◆ The task:
When you return the data, keep every line exactly as it is and leave out the pictures.

◆ Provided material:
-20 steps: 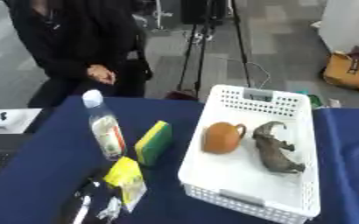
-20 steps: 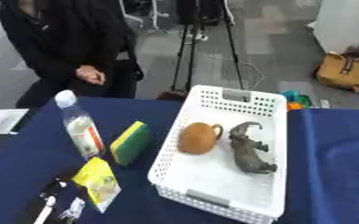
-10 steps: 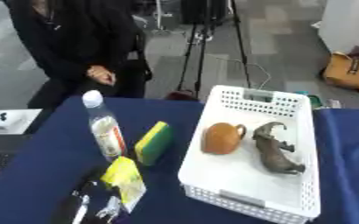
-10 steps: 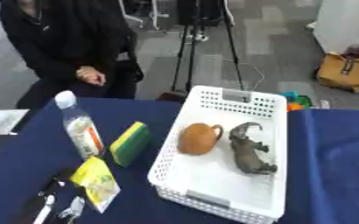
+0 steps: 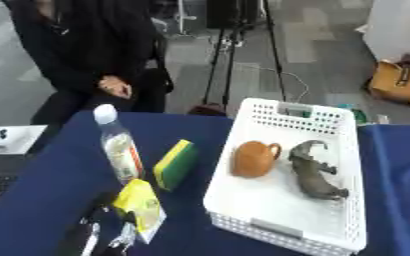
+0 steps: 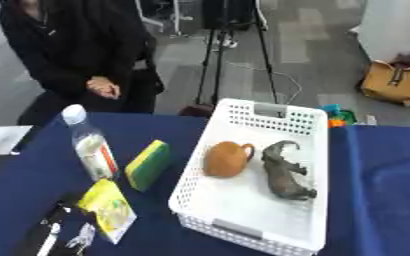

◆ Solution to this exercise:
-20 steps: 
-20 steps: 
-10 steps: 
-10 steps: 
+0 steps: 
+0 steps: 

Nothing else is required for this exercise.